Collected material START

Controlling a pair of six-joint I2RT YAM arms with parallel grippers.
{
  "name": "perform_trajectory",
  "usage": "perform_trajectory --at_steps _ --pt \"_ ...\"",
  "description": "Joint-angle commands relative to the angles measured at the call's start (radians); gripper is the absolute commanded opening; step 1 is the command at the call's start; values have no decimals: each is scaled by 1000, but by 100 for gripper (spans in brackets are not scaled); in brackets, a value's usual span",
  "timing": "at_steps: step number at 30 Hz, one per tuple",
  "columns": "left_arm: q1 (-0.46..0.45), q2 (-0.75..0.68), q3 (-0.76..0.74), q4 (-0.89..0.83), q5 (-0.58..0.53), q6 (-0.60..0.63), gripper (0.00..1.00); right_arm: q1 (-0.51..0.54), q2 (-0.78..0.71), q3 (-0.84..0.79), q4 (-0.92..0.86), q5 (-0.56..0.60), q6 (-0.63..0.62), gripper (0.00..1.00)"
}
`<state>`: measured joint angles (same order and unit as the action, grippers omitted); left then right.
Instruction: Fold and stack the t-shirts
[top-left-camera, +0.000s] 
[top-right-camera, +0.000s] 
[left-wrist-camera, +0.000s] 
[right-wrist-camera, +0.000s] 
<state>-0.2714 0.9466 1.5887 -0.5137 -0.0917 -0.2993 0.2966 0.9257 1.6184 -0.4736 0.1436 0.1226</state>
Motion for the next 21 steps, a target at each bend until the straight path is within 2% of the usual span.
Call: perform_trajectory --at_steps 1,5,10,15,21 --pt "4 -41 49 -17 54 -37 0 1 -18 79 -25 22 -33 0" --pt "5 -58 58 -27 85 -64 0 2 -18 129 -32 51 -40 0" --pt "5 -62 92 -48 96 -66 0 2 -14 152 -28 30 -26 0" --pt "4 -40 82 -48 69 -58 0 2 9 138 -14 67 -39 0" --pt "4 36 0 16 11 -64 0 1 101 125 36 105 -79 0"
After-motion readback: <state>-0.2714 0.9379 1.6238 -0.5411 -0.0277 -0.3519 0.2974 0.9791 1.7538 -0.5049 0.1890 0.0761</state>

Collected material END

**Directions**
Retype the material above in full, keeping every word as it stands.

**Written reply**
Controlling a pair of six-joint I2RT YAM arms with parallel grippers.
{
  "name": "perform_trajectory",
  "usage": "perform_trajectory --at_steps _ --pt \"_ ...\"",
  "description": "Joint-angle commands relative to the angles measured at the call's start (radians); gripper is the absolute commanded opening; step 1 is the command at the call's start; values have no decimals: each is scaled by 1000, but by 100 for gripper (spans in brackets are not scaled); in brackets, a value's usual span",
  "timing": "at_steps: step number at 30 Hz, one per tuple",
  "columns": "left_arm: q1 (-0.46..0.45), q2 (-0.75..0.68), q3 (-0.76..0.74), q4 (-0.89..0.83), q5 (-0.58..0.53), q6 (-0.60..0.63), gripper (0.00..1.00); right_arm: q1 (-0.51..0.54), q2 (-0.78..0.71), q3 (-0.84..0.79), q4 (-0.92..0.86), q5 (-0.56..0.60), q6 (-0.63..0.62), gripper (0.00..1.00)"
}
`<state>`: measured joint angles (same order and unit as the action, grippers omitted); left then right.
Instruction: Fold and stack the t-shirts
[top-left-camera, +0.000s] 
[top-right-camera, +0.000s] 
[left-wrist-camera, +0.000s] 
[right-wrist-camera, +0.000s] 
<state>-0.2714 0.9466 1.5887 -0.5137 -0.0917 -0.2993 0.2966 0.9257 1.6184 -0.4736 0.1436 0.1226</state>
Motion for the next 21 steps, a target at each bend until the straight path is within 2% of the usual span.
Call: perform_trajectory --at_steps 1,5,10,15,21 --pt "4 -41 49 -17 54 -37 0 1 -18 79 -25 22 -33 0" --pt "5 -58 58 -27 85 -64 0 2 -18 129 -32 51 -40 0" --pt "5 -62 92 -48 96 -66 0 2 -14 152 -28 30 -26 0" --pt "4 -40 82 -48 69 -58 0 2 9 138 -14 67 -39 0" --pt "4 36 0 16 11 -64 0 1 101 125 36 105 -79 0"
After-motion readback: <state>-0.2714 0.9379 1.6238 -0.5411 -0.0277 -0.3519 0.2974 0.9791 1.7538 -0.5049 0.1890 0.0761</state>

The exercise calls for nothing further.